Wenjin Wang · Xuyu Wang · Jun Luo

East 10

Abstract:

Extracting health-related metrics is an emerging computer vision research topic that has grown rapidly recently. Without needing physical contact, cameras have been used to measure vital signs remotely (e.g. heart & respiration rates, blood oxygenation saturation, body temperature, etc.) from images/video of the skin or body. This leads to contactless, continuous and comfortable heath monitoring. Cameras can also leverage computer vision and machine learning techniques to measure human behaviors/activities and high-level visual semantic/contextual information, facilitating better understanding of people and scenes for health monitoring and provides a unique advantage compared to the contact bio-sensors. RF (Radar, WiFi, RFID) and acoustic based methods for health monitoring have also been proposed. The rapid development of computer vision and RF sensing also give rise to new multi-modal learning techniques that expand the sensing capability by combining two modalities, while minimizing the need of human labels.

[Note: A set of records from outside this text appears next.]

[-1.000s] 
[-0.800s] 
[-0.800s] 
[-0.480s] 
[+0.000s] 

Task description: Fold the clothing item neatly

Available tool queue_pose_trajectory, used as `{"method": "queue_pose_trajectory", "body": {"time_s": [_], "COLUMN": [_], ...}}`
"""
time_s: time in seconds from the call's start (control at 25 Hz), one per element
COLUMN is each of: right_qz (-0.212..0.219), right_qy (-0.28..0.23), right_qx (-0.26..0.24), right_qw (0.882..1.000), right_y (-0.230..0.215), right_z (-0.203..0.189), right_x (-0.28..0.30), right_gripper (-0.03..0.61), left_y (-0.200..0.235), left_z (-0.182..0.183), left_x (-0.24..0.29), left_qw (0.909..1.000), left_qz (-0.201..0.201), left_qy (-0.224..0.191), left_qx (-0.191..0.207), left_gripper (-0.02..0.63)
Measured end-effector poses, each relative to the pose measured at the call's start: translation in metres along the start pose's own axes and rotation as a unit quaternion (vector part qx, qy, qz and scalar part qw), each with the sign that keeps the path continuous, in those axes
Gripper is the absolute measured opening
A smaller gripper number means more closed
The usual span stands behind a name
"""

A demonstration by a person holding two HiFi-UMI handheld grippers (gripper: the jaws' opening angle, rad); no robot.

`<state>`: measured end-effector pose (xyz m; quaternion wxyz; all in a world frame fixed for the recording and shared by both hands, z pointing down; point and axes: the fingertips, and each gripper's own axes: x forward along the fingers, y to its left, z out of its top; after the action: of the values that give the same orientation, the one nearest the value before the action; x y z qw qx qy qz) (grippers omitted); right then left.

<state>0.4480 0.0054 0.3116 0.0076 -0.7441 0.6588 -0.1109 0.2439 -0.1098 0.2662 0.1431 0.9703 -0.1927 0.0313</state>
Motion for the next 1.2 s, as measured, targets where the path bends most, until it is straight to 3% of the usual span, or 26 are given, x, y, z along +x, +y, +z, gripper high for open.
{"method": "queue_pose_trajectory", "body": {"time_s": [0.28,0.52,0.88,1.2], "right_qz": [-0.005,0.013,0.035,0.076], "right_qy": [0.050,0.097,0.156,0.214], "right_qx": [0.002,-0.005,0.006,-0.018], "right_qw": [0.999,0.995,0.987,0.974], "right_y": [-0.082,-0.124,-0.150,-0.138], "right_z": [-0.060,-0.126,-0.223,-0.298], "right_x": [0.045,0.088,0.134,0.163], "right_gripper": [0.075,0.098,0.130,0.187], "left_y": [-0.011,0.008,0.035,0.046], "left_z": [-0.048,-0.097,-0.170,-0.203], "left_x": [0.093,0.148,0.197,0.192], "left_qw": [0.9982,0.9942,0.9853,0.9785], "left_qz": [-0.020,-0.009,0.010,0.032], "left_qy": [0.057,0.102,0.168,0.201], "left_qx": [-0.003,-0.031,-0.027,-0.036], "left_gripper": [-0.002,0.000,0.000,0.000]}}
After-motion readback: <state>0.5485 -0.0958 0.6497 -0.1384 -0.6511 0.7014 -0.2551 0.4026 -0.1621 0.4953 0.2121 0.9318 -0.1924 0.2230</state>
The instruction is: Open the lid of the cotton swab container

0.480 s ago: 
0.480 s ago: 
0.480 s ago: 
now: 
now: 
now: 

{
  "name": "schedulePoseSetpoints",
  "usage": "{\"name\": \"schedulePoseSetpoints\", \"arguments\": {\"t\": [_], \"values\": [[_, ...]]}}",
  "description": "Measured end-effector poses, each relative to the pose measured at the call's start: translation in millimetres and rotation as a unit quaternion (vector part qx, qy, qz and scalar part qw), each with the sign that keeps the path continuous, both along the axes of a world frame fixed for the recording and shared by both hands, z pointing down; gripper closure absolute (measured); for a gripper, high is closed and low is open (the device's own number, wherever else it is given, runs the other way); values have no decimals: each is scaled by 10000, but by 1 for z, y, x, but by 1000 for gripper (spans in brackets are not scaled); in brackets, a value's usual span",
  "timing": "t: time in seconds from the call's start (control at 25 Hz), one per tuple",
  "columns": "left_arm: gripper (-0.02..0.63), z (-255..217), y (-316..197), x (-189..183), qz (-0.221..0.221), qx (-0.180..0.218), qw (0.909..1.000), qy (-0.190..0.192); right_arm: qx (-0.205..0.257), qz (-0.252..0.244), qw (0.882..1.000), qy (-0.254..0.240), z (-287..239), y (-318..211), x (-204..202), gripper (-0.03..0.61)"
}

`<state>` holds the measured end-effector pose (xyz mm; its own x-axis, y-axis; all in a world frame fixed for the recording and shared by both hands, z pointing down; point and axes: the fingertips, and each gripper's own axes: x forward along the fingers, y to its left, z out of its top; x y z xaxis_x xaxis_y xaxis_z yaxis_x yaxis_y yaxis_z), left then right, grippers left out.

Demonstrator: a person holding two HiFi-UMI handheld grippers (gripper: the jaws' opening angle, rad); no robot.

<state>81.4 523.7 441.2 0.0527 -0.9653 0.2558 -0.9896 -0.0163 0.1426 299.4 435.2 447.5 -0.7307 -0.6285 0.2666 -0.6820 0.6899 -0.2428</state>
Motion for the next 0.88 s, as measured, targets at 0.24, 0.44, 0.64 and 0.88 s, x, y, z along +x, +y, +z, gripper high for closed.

The hybrid approach may further improve the performance of monitoring, such as using the camera images as beacon to gear human activity learning for the RF signals. Contactless monitoring will bring a rich set of compelling healthcare applications that directly improve upon contact-based monitoring solutions and improve people’s care experience and quality of life, such as in care units of the hospital, sleep/senior centers, assisted-living homes, telemedicine and e-health, fitness and sports, driver monitoring in automotive, etc.